The GSSH is being road-tested by three HackerOne customers, travel agency Kayak, GitLab, and Yahoo, to “demonstrate their commitment to protecting good faith security research” and boosting hacker engagement with their respective bug bounty schemes.

Kayak chief scientist Matthias Keller said: “The Gold Standard Safe Harbor statement helps us more clearly differentiate ourselves as a leading bug bounty programme.

This aligns with the other best practices we follow, like paying on triage and paying for value, to guarantee we get the best hackers engaging with us to protect the organisation.”

Dominic Couture, staff security engineer for application security at GitLab, added: “GitLab is pleased to adopt the Gold Standard Safe Harbour statement.

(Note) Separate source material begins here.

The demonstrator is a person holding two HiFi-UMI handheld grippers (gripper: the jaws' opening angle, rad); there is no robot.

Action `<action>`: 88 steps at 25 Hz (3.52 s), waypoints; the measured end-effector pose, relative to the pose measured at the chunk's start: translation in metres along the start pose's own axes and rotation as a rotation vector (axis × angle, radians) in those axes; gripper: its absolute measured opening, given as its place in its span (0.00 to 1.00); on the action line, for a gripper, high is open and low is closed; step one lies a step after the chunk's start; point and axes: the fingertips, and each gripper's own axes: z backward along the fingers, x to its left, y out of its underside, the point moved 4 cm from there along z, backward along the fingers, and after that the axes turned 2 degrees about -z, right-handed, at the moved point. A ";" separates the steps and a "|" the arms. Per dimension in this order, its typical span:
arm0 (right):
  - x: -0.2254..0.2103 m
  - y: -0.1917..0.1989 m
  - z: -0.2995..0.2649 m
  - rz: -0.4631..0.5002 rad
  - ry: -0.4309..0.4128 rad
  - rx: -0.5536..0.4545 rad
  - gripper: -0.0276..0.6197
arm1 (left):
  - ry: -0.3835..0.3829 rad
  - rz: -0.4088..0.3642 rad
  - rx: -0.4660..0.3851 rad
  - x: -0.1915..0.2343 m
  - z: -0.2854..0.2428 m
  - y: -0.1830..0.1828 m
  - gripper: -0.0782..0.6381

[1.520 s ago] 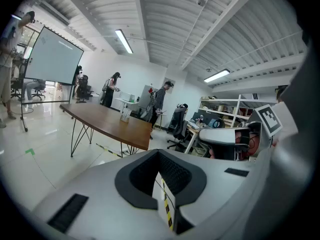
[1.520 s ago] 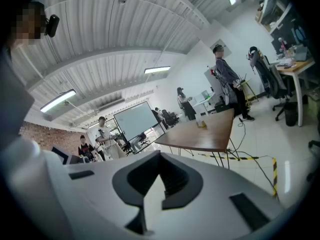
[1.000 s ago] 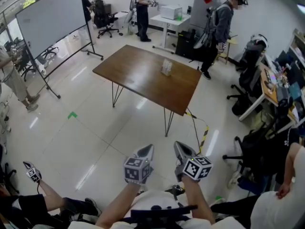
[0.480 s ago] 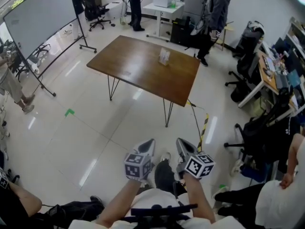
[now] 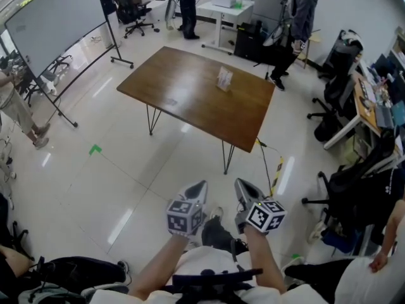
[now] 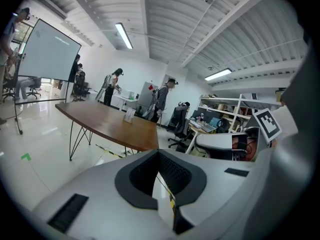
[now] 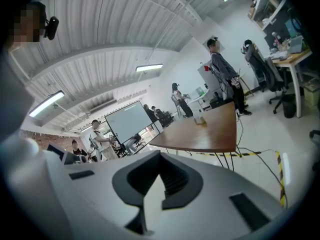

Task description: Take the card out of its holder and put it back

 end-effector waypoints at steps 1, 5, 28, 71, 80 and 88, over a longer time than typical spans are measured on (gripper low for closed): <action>-0.004 -0.006 -0.007 0.001 -0.004 -0.002 0.05 | -0.002 -0.002 -0.002 0.003 -0.007 -0.005 0.10; -0.022 -0.031 -0.030 0.000 -0.016 -0.011 0.05 | -0.006 -0.013 -0.006 0.011 -0.040 -0.024 0.10; -0.120 -0.108 -0.113 -0.012 -0.042 0.025 0.05 | -0.046 0.001 0.007 0.029 -0.175 -0.082 0.10; -0.240 -0.255 -0.397 0.065 0.022 0.082 0.12 | 0.071 -0.007 0.096 0.187 -0.424 -0.227 0.10; -0.282 -0.265 -0.455 0.149 0.066 0.146 0.33 | 0.111 -0.010 0.135 0.201 -0.459 -0.228 0.10; -0.320 -0.268 -0.498 0.233 0.066 0.176 0.35 | 0.134 -0.024 0.177 0.208 -0.490 -0.224 0.10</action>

We hope this will reduce the informational burden to hackers and make their bug bounty experience more seamless, supporting our mission that everyone can contribute.”

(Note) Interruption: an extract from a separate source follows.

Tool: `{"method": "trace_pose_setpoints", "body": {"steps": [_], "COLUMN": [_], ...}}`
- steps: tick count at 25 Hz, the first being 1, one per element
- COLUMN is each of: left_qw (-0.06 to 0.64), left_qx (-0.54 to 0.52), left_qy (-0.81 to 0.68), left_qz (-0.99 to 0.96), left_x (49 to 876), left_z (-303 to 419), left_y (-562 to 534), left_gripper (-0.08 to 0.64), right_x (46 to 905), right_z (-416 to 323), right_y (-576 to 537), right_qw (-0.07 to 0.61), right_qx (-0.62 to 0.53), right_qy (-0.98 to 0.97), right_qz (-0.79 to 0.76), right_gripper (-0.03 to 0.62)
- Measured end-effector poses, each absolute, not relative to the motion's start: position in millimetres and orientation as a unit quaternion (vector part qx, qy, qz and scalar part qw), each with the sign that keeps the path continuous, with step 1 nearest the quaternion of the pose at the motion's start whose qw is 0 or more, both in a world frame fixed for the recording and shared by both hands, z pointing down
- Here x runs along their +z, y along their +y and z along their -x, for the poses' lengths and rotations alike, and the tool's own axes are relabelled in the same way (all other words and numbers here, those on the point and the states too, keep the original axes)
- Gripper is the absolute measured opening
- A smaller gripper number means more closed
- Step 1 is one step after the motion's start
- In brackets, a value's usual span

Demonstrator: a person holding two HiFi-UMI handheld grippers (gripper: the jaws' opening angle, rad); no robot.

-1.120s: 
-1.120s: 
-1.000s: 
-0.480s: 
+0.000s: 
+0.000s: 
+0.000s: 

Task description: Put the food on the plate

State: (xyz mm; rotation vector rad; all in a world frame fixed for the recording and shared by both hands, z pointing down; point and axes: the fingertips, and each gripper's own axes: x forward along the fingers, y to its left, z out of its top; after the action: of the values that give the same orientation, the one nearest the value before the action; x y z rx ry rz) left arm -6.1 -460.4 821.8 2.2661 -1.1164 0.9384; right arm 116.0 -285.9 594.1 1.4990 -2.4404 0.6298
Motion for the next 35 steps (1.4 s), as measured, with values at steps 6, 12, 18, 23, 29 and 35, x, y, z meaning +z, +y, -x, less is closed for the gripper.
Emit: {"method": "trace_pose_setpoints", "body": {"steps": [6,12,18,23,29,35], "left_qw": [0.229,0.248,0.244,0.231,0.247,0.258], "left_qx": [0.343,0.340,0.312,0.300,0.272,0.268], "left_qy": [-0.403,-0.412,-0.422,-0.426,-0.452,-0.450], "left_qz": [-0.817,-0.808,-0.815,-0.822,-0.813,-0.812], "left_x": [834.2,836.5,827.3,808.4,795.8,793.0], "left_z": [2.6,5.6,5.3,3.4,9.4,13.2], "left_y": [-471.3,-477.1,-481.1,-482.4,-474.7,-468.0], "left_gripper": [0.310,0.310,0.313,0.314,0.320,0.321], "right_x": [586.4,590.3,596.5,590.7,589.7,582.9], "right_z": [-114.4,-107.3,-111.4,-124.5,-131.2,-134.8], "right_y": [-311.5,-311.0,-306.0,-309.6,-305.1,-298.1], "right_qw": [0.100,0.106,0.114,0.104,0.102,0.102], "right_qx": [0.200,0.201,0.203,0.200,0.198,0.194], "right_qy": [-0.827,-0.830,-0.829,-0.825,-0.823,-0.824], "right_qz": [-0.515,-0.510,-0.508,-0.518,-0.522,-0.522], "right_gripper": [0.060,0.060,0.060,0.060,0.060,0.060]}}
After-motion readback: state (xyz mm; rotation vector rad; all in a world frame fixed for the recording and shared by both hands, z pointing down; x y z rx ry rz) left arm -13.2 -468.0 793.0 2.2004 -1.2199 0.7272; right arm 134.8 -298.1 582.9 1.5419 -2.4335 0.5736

HackerOne’s next, as yet unreleased, Hacker Report found that over 50% of ethical hackers have discovered a vulnerability that they have not reported, for reasons including the organisation having shown itself to be hard to work with, or having been threatened with legal repercussions.

The threat of legal action, or even prison time, has hung over ethical hackers for as long as the concept of penetration testing has existed, and with the growing scope and scale of the cyber threat landscape in the past few years, more and more hackers want to see action on the issue from a regulatory perspective.

In the UK, there is considerable focus on the need to reform the 32-year-old Computer Misuse Act (CMA), which sets out the offence of unauthorised access to a computer, effectively criminalising many standard ethical hacking practices.

The CyberUp coalition, a group of businesses, trade associations, non-governmental organisations (NGOs) and lawyers drawn from across the cyber security community, has been campaigning at Westminster on this issue. It said that the CMA prevents cyber security professionals and hackers from being able to defend UK organisations from cyber attacks without risking prosecution for unauthorised access to a computer.

The government had begun to talk about the possibility of reform in 2021, but this process is currently somewhat stalled.

Absent legal reform, HackerOne said that adopting the GSSH would help organisations demonstrate that they endorse the latest legal and regulatory developments governing security research, and authorise good faith research. It hopes the GSSH may ultimately even help clarify a distinction in law between hacking for research or penetration testing, and malicious cyber attacks or reportable data breaches.

Organisations adopting the GSSH will replace are expected to replace their existing safe harbour statement with its text on their programme page, and will be eligible to display a digital badge alongside this. Hackers, meanwhile, will be able to select for GSSH participation when searching for bug bounty programmes on HackerOne’s platform.